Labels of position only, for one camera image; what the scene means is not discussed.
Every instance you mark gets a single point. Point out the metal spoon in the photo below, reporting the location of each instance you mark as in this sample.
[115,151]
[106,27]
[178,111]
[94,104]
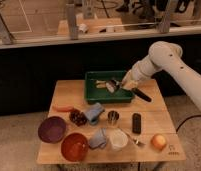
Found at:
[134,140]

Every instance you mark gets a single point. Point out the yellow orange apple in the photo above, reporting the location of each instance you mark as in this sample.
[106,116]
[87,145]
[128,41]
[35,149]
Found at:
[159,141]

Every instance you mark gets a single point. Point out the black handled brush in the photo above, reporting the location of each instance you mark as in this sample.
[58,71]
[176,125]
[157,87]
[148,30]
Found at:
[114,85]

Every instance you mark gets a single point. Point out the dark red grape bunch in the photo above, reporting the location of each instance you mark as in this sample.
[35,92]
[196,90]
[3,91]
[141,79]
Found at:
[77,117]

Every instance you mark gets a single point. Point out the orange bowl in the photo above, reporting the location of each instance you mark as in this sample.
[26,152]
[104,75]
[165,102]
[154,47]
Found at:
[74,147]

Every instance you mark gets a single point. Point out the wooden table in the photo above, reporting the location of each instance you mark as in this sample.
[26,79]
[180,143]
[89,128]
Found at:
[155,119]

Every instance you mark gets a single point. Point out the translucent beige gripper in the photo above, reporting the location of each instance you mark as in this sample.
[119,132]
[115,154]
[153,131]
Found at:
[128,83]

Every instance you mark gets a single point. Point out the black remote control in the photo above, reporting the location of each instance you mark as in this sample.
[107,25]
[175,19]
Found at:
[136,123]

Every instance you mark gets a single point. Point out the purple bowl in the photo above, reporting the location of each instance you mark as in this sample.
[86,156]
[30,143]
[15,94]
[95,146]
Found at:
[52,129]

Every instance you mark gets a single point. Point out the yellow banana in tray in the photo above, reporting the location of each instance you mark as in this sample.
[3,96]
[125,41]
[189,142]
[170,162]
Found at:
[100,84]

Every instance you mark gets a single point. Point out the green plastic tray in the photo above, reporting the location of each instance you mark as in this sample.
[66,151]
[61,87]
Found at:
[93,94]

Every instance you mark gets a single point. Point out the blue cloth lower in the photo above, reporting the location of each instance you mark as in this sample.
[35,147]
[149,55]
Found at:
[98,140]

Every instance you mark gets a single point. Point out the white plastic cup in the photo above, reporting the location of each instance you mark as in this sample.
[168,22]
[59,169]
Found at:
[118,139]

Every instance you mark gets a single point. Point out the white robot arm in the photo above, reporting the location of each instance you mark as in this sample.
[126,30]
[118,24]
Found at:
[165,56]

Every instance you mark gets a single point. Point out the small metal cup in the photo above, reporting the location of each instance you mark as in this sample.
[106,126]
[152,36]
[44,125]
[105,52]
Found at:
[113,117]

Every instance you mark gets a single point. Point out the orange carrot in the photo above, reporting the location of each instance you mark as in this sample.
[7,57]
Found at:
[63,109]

Problem description: Leave out the pictures and repeat the remaining data exactly.

The answer:
Labels of position only, for one camera image; what the scene means is not discussed.
Every instance you mark gets a single point. Point out the metal spoon in the photo below, reporting the location of each instance you mark as in this sample.
[115,151]
[106,27]
[178,111]
[94,104]
Found at:
[134,140]

Every instance you mark gets a single point. Point out the yellow orange apple in the photo above, reporting the location of each instance you mark as in this sample.
[106,116]
[87,145]
[128,41]
[35,149]
Found at:
[159,141]

Every instance you mark gets a single point. Point out the black handled brush in the photo above, reporting the location of each instance you mark as in this sample.
[58,71]
[176,125]
[157,87]
[148,30]
Found at:
[114,85]

Every instance you mark gets a single point. Point out the dark red grape bunch in the photo above, reporting the location of each instance you mark as in this sample.
[35,92]
[196,90]
[3,91]
[141,79]
Found at:
[77,117]

Every instance you mark gets a single point. Point out the orange bowl in the photo above, reporting the location of each instance you mark as in this sample.
[26,152]
[104,75]
[165,102]
[154,47]
Found at:
[74,147]

Every instance you mark gets a single point. Point out the wooden table in the photo above, reporting the location of each instance you mark as in this sample.
[26,79]
[180,143]
[89,128]
Found at:
[155,119]

Every instance you mark gets a single point. Point out the translucent beige gripper in the photo above, reporting the location of each instance you mark as in this sample.
[119,132]
[115,154]
[153,131]
Found at:
[128,83]

Every instance you mark gets a single point. Point out the black remote control in the photo above, reporting the location of each instance you mark as in this sample.
[107,25]
[175,19]
Found at:
[136,123]

Every instance you mark gets a single point. Point out the purple bowl in the photo above, reporting the location of each instance you mark as in this sample.
[86,156]
[30,143]
[15,94]
[95,146]
Found at:
[52,129]

Every instance you mark gets a single point. Point out the yellow banana in tray in the photo above, reporting the location of each instance you mark as in this sample.
[3,96]
[125,41]
[189,142]
[170,162]
Found at:
[100,84]

Every instance you mark gets a single point. Point out the green plastic tray in the photo above, reporting the location of each instance you mark as in this sample.
[66,151]
[61,87]
Found at:
[93,94]

Every instance you mark gets a single point. Point out the blue cloth lower in the photo above, reporting the location of each instance you mark as in this sample.
[35,147]
[149,55]
Found at:
[98,140]

Every instance you mark gets a single point. Point out the white plastic cup in the photo above, reporting the location of each instance you mark as in this sample.
[168,22]
[59,169]
Found at:
[118,139]

Every instance you mark gets a single point. Point out the white robot arm in the photo above, reporting the location of each instance you mark as in this sample.
[126,30]
[118,24]
Found at:
[165,56]

Every instance you mark gets a single point. Point out the small metal cup in the photo above, reporting the location of each instance you mark as in this sample.
[106,126]
[152,36]
[44,125]
[105,52]
Found at:
[113,117]

Every instance you mark gets a single point. Point out the orange carrot in the photo above, reporting the location of each instance you mark as in this sample.
[7,57]
Found at:
[63,109]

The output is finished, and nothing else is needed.